The information spread through Twitter, and reporters published stories without verification from any credible source at the university or elsewhere. Local news stations and student journalists even gathered at the Al McGuire Center for a press conference about the coaching situation that wasn’t happening.
The incident, which did not involve the Tribune, was not a hoax, as some media outlets labeled it. Rather, it was the result of unverified reporting in an attempt to break news as quickly as possible. What it amounts to is a chain of mistakes by journalists who judged that reporting swiftly was more important than reporting accurately.
Often, that’s what the 24-hour news cycle calls for these days. But journalists and readers need to step back and look at the integrity and credibility forgone when we teach journalists the first priority is to break the story quickly.
The false information surrounding Smart and Marquette’s coaching position originated on Twitter – not from the Department of Athletics, not from Marquette administration and certainly not from Smart.
Despite the timeliness of social media journalism, readers and reporters should not rely on tweets to get their news.
The events surrounding Shaka Smart were a textbook example of the paradox the journalism industry has created for itself: The immediacy required to fit the demands of social media and technological platforms sometimes overshadows the need to practice solid reporting.
There is a problem with journalistic practices when an unsubstantiated rumor can pass as good information across so many news outlets. In many ways, though, this has become the industry standard. Reporters are taught to use the many different tools for getting the story out – especially social media – when they should be focused on gathering credible information and checking their facts.
The amount of time it takes to report a story makes no difference if the information is false, and the push to get a story out as fast as possible can shift a reporter’s journalistic credibility to second priority.

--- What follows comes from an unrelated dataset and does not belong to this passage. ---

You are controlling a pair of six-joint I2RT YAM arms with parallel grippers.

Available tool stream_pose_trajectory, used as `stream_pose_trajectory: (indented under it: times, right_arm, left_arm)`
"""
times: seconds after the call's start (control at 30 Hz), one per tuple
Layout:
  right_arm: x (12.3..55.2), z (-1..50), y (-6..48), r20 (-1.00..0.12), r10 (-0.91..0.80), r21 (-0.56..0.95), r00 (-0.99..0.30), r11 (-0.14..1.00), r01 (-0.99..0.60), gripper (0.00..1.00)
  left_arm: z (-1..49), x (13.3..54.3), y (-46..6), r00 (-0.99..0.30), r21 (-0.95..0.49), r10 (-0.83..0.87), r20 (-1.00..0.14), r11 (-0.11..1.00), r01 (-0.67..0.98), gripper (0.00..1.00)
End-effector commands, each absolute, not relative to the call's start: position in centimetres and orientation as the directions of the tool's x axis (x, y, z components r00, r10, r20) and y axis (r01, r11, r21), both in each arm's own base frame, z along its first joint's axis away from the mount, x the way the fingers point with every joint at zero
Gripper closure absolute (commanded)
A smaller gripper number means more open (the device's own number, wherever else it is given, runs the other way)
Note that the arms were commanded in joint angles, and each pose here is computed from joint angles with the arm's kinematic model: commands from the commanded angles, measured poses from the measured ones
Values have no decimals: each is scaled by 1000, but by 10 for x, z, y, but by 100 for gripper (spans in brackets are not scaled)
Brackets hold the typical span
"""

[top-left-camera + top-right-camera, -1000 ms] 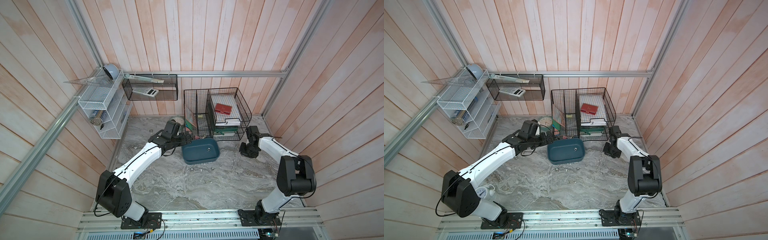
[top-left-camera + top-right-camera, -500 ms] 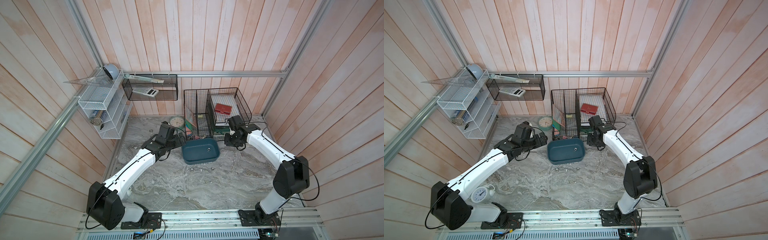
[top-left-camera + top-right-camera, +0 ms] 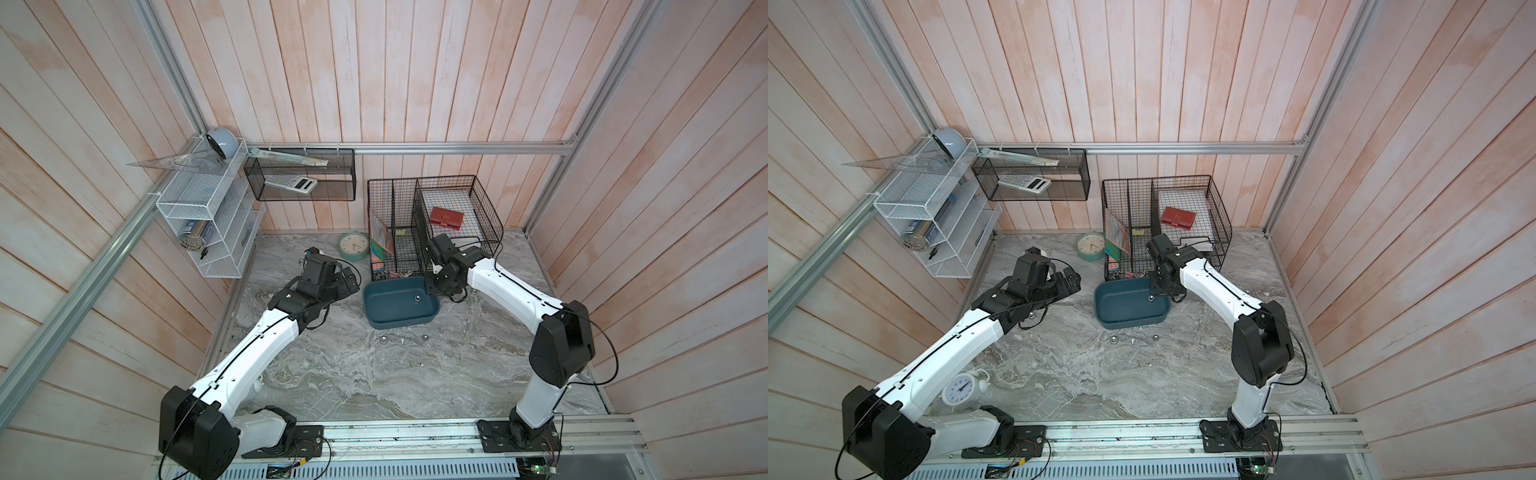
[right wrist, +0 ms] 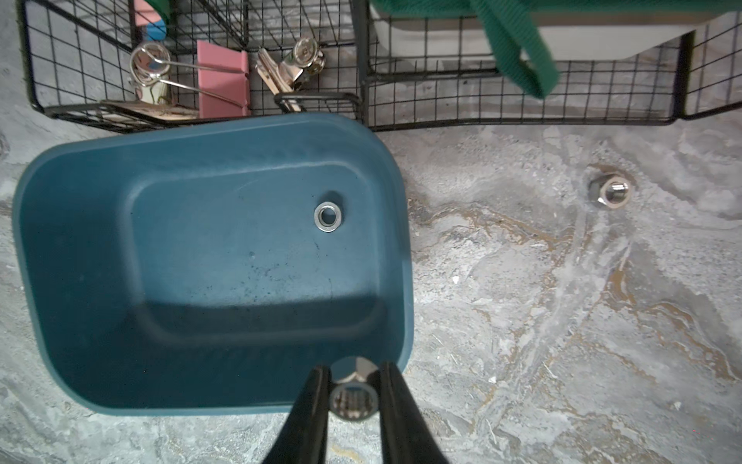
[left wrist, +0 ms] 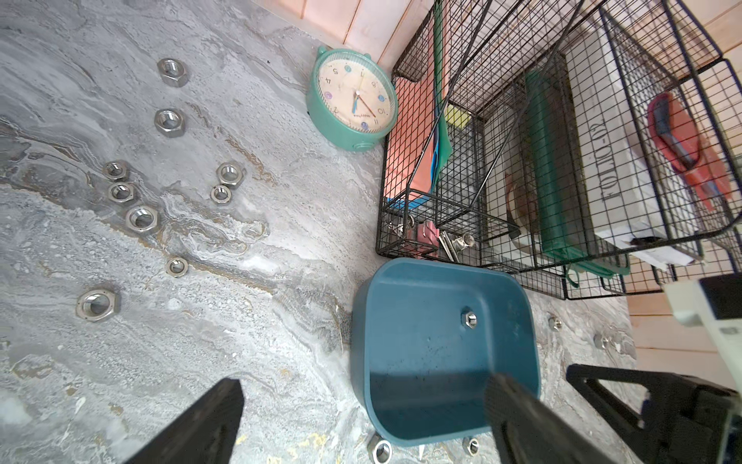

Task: Put the nuts on the desktop into the storage box
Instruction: Place the nut in the storage box.

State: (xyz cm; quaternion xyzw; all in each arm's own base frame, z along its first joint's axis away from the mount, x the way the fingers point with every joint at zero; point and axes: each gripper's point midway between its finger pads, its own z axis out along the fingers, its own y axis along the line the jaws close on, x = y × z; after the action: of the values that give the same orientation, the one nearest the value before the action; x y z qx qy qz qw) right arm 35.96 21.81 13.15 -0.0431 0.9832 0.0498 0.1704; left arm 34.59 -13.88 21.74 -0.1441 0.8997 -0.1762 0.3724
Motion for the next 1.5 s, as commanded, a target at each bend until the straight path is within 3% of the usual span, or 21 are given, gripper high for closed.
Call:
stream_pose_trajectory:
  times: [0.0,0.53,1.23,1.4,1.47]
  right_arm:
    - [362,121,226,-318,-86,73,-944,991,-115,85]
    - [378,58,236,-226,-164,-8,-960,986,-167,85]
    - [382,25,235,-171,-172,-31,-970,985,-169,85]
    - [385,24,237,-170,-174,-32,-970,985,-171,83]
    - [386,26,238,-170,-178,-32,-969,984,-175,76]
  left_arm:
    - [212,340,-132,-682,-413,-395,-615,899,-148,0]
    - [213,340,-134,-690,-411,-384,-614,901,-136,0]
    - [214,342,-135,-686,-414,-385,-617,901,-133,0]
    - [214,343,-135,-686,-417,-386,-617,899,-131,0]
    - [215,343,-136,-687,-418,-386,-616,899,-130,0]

Even at Marquette, journalism training is increasingly erring in the direction of multimedia versatility and increased social media presence. While these skills are necessary for students to adapt to an industry that often demonstrates its dependence on tweet-style news, they should never take time from discussing the fundamental elements of journalism: seeking credible sources and constructing well-informed stories. Journalism can exist without the technology, but not without its fundamentals.
At the very least, professors need to inform students about the potential for error created by Twitter and other modern journalism tools. As the situation with Shaka Smart demonstrates, writers need to strike a balance between this technology and their reporting.
This is a case that professors in the College of Communication should consider analyzing with their students to demonstrate the perils of many modern reporting tools. The announcement proved a point: competition between news organizations does not breed good journalism, solid reporting does.
Despite what Twitter news often suggests, journalism is not a sprint. There is no value in breaking a story if it isn’t first reported meticulously. A well-written story that comes out second will always be more valuable than a poorly researched story that ‘breaks’ the news first. The entire line of information, from source to writer to reader, should never rely on these fragments of information as valid news – unless identified sources are there to support them.